Бывают обстоятельства, когда вечность — ничто перед четырьмя днями. Таковы были обстоятельства, при которых Тарвин выполз из повозки через девяносто шесть часов после того, как волы появились среди облаков пыли перед станцией Равутской ветки. Они — эти часы — тянулись позади него сводящей с ума, скрипучей, пыльной, медленной процессией. В час повозка делала две с половиною мили. Состояния приобретались и терялись в Топазе — счастливый Топаз! — пока повозка прокладывала себе путь по раскаленному речному руслу, заключенному среди двух стен песка. Новые города могли бы вырасти на западе и превратиться в развалины более древние, чем Фивы, пока, после обеда на дороге, возница возился с трубкой, справиться с которой для него было не легче, чем с ружьем. Во время этих и других остановок — Тарвину казалось, что путешествие состояло главным образом из остановок — он чувствовал, что всякий гражданин мужского пола в Соединенных Штатах обгоняет его в скачке жизни, и стонал от сознания, что он никогда не догонит их и не возместит потерянного времени.

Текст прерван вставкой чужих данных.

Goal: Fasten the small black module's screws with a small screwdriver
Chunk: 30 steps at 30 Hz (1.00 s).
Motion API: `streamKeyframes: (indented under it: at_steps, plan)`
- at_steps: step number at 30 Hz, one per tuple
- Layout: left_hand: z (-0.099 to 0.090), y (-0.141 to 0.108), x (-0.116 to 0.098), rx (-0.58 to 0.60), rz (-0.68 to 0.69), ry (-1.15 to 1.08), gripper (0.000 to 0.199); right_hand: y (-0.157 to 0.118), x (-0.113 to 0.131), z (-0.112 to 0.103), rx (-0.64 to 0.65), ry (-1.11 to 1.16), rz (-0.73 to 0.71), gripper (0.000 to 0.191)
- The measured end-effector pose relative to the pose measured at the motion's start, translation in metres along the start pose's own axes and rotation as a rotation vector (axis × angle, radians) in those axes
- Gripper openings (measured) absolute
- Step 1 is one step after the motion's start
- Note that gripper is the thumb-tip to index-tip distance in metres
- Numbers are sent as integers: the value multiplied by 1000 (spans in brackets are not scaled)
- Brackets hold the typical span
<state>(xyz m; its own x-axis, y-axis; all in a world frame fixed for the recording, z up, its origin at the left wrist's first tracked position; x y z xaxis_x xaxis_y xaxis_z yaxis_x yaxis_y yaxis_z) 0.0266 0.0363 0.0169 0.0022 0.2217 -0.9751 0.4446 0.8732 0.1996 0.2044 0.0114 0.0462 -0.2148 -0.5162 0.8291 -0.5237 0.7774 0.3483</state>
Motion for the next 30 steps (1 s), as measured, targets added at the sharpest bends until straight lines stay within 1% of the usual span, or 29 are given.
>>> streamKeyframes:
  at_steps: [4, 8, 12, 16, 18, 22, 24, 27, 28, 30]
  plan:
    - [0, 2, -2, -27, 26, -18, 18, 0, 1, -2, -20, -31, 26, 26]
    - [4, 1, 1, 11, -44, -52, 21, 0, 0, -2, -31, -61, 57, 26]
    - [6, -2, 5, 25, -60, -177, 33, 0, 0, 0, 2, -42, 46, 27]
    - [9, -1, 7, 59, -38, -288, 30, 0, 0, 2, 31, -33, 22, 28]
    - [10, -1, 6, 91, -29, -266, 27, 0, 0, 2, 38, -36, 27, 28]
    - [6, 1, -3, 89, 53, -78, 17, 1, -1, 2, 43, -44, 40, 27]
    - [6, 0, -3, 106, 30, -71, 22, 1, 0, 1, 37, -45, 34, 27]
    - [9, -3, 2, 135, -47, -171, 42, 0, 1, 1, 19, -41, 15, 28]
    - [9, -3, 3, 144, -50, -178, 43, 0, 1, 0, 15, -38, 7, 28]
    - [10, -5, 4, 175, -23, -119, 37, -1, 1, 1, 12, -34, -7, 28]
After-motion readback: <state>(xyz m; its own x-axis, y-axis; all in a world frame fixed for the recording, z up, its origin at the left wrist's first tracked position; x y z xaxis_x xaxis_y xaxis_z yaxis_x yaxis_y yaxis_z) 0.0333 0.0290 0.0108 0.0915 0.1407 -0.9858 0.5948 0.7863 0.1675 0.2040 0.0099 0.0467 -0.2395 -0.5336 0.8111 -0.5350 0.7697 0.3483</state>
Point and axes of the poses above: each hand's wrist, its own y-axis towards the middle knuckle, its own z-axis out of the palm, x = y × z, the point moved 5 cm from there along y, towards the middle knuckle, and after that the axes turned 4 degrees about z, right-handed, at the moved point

Большие серые журавли с ярко-красными головами величественно проходили по высокой траве болот и прятались в ущелья гор, как в карманы. Кулики и перепелки лениво взлетали из-под носа волов, а однажды на заре Тарвин, лежа на блестящей скале, увидел двух молодых пантер, игравших, как котята.

Проехав несколько миль от станции, возница вынул из-под повозки саблю, повесил ее себе на шею и временами погонял ею волов. Тарвин видел, что и в этой стране, как ив его родной, все ходили вооруженными. Но три фута неуклюжей полоски стали показались ему плохой заменой изящного и удобного револьвера.

Однажды он встал на повозке и приветствовал то, что показалось ему белой верхушкой американской повозки. Но это была только огромная телега с хлопком, которую везло шестнадцать волов, то поднимавшихся, то опускавшихся с холма. И все это время палящее солнце Индии светило на него, заставляя его удивляться, как мог он когда-либо хвалить вечный свет солнца в Колорадо. На заре скалы горели, как алмазы, а в полдень пески ослепляли его миллионами блестящих искр. К вечеру поднимался холодный сухой ветер, и горы, видневшиеся на горизонте, принимали сотни оттенков под лучами заходившего солнца. Тут Тарвин понял значение выражения «ослепительный Восток», потому что все горы превратились в груды рубинов и аметистов, а лежавшие между ними, в долинах, туманы казались опалами. Он лежал в повозке на спине и смотрел в небо, мечтая о Наулаке и раздумывая, будет ли она подходить к окружающей обстановке.